→ **RECORDS**
----------
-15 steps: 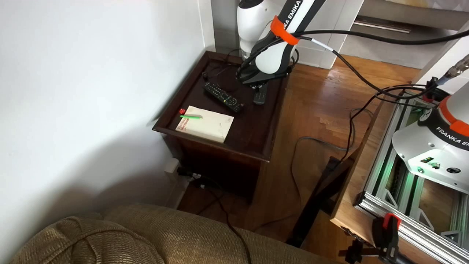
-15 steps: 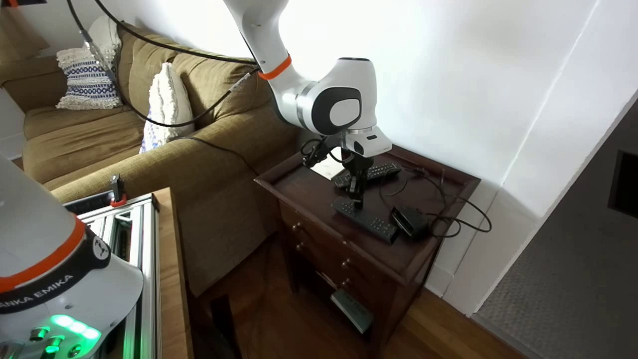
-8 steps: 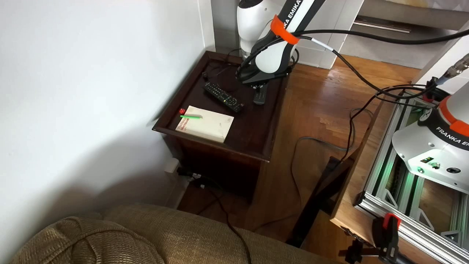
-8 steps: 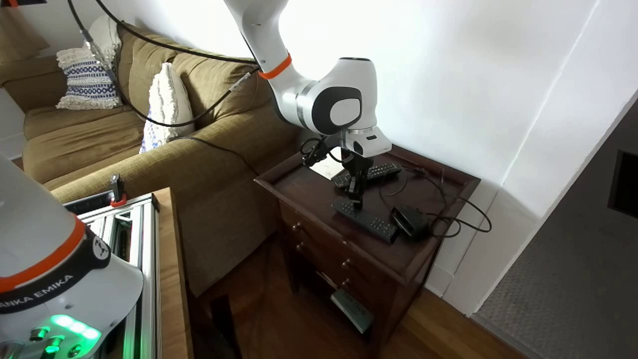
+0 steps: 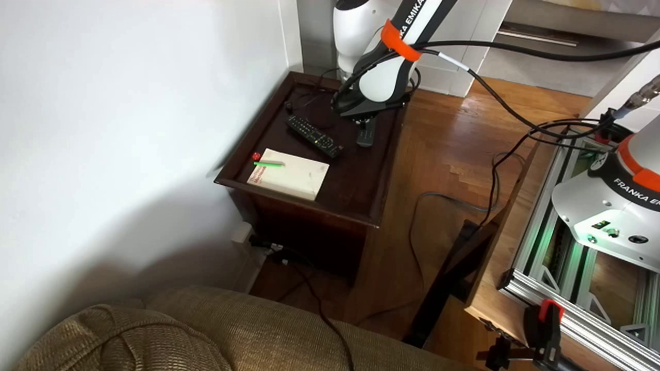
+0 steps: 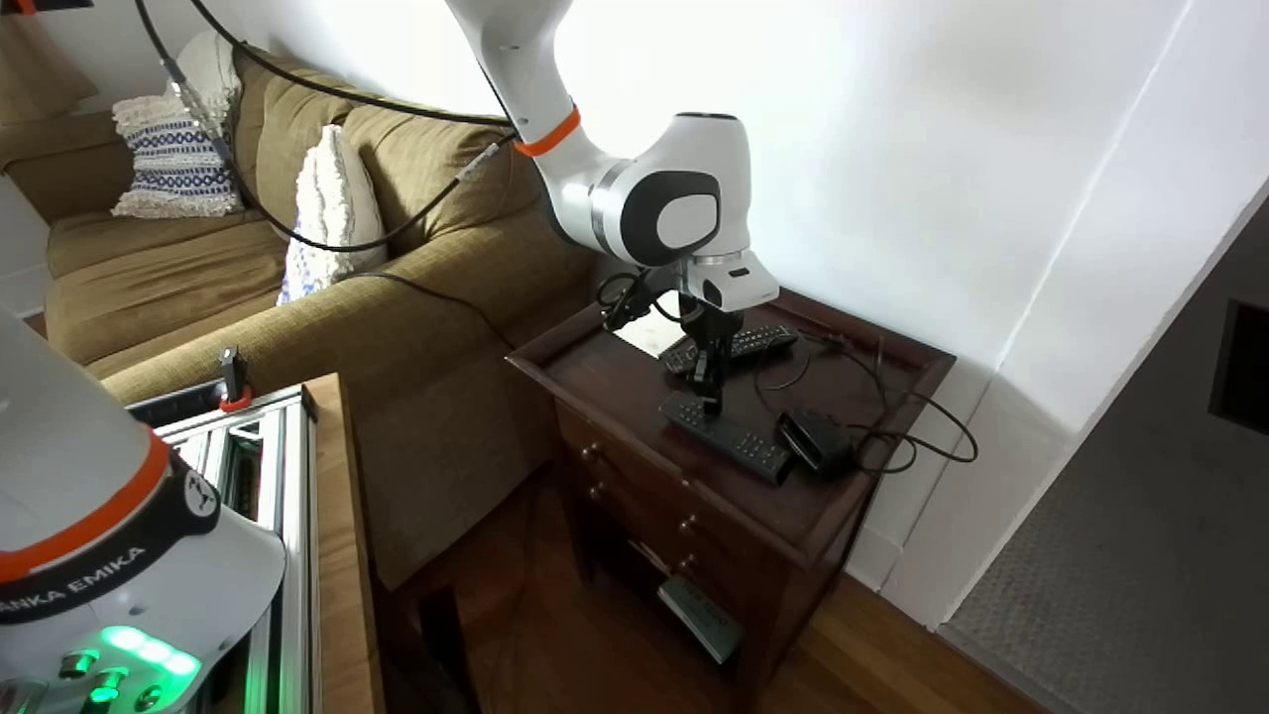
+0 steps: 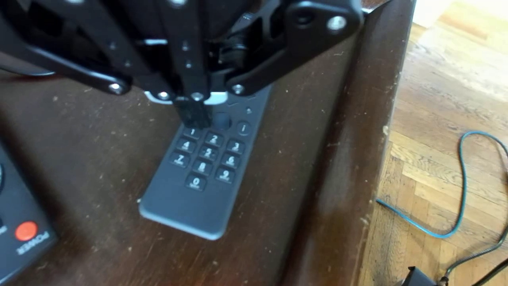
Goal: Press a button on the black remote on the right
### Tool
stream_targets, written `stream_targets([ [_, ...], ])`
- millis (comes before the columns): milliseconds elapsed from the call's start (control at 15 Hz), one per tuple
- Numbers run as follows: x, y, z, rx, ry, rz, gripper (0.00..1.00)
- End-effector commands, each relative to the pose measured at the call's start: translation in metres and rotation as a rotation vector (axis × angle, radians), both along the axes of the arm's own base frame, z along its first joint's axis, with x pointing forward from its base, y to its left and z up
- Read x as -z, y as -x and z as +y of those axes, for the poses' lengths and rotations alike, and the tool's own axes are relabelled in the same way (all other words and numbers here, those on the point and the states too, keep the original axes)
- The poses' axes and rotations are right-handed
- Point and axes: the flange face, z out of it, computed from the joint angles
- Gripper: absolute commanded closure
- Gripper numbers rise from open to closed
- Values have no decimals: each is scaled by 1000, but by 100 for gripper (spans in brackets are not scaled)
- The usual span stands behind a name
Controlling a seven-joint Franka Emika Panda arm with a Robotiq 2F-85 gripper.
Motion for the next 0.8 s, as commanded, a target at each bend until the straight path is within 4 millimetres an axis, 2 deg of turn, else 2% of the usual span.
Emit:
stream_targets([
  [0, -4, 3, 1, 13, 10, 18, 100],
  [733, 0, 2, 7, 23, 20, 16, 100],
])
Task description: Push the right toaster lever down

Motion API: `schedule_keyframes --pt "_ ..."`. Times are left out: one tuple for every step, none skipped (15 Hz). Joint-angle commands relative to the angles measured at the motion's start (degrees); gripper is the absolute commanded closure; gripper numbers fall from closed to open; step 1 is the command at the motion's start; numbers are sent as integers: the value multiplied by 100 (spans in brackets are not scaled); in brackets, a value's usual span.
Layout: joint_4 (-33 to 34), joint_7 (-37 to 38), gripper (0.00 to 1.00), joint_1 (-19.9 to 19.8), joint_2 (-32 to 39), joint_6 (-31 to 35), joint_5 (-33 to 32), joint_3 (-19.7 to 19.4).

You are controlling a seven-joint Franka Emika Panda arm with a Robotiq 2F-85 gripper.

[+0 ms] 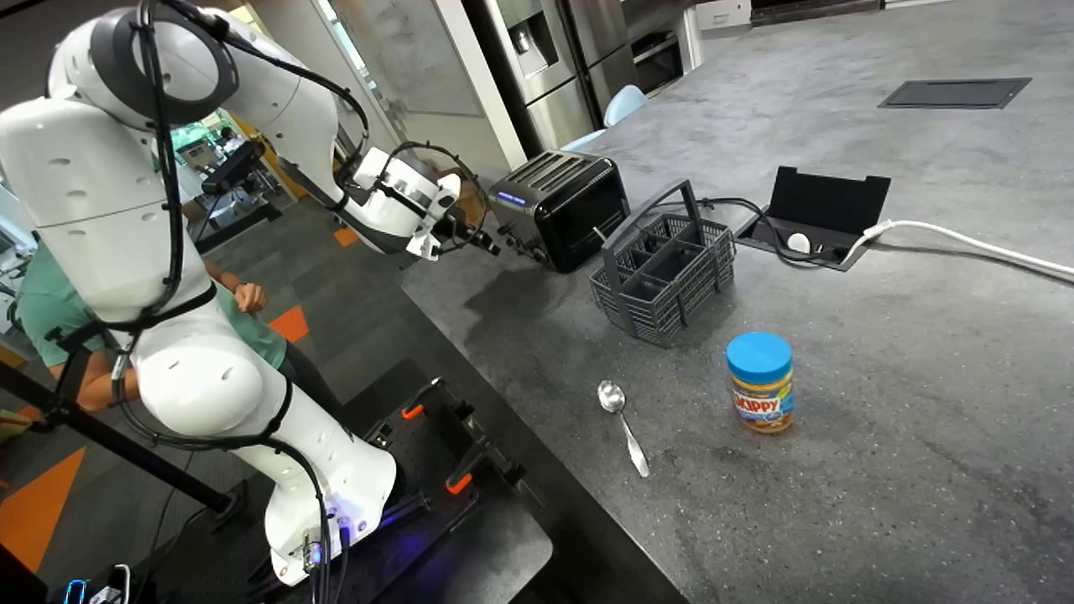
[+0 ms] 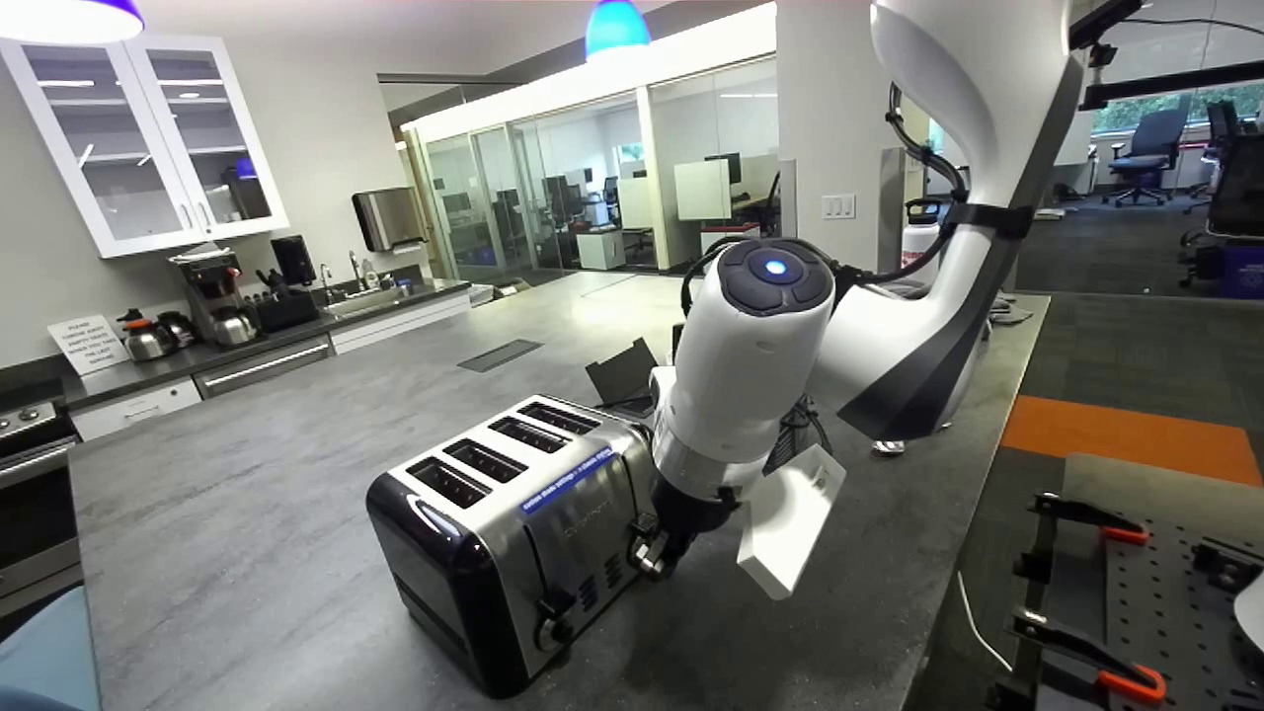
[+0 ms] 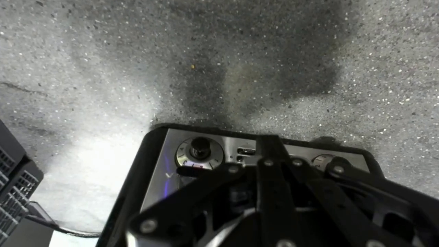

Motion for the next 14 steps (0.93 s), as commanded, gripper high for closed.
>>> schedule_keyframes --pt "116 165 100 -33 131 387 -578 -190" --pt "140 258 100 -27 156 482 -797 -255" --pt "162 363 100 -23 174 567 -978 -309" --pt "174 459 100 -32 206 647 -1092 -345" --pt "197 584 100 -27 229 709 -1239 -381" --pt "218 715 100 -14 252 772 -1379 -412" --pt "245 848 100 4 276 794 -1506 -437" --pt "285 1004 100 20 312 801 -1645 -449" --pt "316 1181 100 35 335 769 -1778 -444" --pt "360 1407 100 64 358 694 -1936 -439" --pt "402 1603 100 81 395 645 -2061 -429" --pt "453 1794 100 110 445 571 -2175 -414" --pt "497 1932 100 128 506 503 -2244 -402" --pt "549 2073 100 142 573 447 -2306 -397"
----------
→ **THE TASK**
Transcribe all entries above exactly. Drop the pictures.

→ **RESPONSE TO THE TASK**
-15 steps: 
-15 steps: 
-8 steps: 
-8 steps: 
+0 steps: 
+0 steps: 
+0 steps: 
Goal: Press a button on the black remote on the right
### Tool
stream_targets, written `stream_targets([ [_, ...], ])`
- millis (comes before the columns): milliseconds elapsed from the call's start (control at 15 Hz), one per tuple
- Numbers run as follows: x, y, z, rx, ry, rz, gripper (0.00..1.00)
- End-effector commands, each relative to the pose measured at the call's start: translation in metres and rotation as a rotation vector (axis × angle, radians), both along the axes of the arm's own base frame, z along its first joint's axis, with x pointing forward from its base, y to its left and z up
- Read x as -z, y as -x and z as +y of those axes, for the poses' lengths and rotations alike, and the tool's own axes are relabelled in the same way (all other words and numbers here, those on the point and the states too, keep the original axes)
- The poses' axes and rotations are right-handed
- Point and axes: the flange face, z out of it, computed from the joint angles
- Gripper: absolute commanded closure
- Gripper numbers rise from open to closed
- Values have no decimals: each is scaled by 1000, but by 100 for gripper (spans in brackets are not scaled)
- The usual span stands behind a name
Controlling a seven-joint Franka Emika Panda arm with a Robotiq 2F-85 gripper.
Motion for the next 0.8 s, as commanded, a target at each bend until the straight path is within 4 millimetres an axis, 2 deg of turn, else 2% of the usual span.
Emit:
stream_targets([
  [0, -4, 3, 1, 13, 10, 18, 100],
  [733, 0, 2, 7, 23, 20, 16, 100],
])
Task description: Push the right toaster lever down

Motion API: `schedule_keyframes --pt "_ ..."`. Times are left out: one tuple for every step, none skipped (15 Hz). Joint-angle commands relative to the angles measured at the motion's start (degrees); gripper is the absolute commanded closure; gripper numbers fall from closed to open; step 1 is the command at the motion's start; numbers are sent as integers: the value multiplied by 100 (spans in brackets are not scaled); in brackets, a value's usual span.
Layout: joint_4 (-33 to 34), joint_7 (-37 to 38), gripper (0.00 to 1.00), joint_1 (-19.9 to 19.8), joint_2 (-32 to 39), joint_6 (-31 to 35), joint_5 (-33 to 32), joint_3 (-19.7 to 19.4).

You are controlling a seven-joint Franka Emika Panda arm with a Robotiq 2F-85 gripper.

[+0 ms] 
[+0 ms] 
[+0 ms] 

Motion for the next 14 steps (0.93 s), as commanded, gripper high for closed.
>>> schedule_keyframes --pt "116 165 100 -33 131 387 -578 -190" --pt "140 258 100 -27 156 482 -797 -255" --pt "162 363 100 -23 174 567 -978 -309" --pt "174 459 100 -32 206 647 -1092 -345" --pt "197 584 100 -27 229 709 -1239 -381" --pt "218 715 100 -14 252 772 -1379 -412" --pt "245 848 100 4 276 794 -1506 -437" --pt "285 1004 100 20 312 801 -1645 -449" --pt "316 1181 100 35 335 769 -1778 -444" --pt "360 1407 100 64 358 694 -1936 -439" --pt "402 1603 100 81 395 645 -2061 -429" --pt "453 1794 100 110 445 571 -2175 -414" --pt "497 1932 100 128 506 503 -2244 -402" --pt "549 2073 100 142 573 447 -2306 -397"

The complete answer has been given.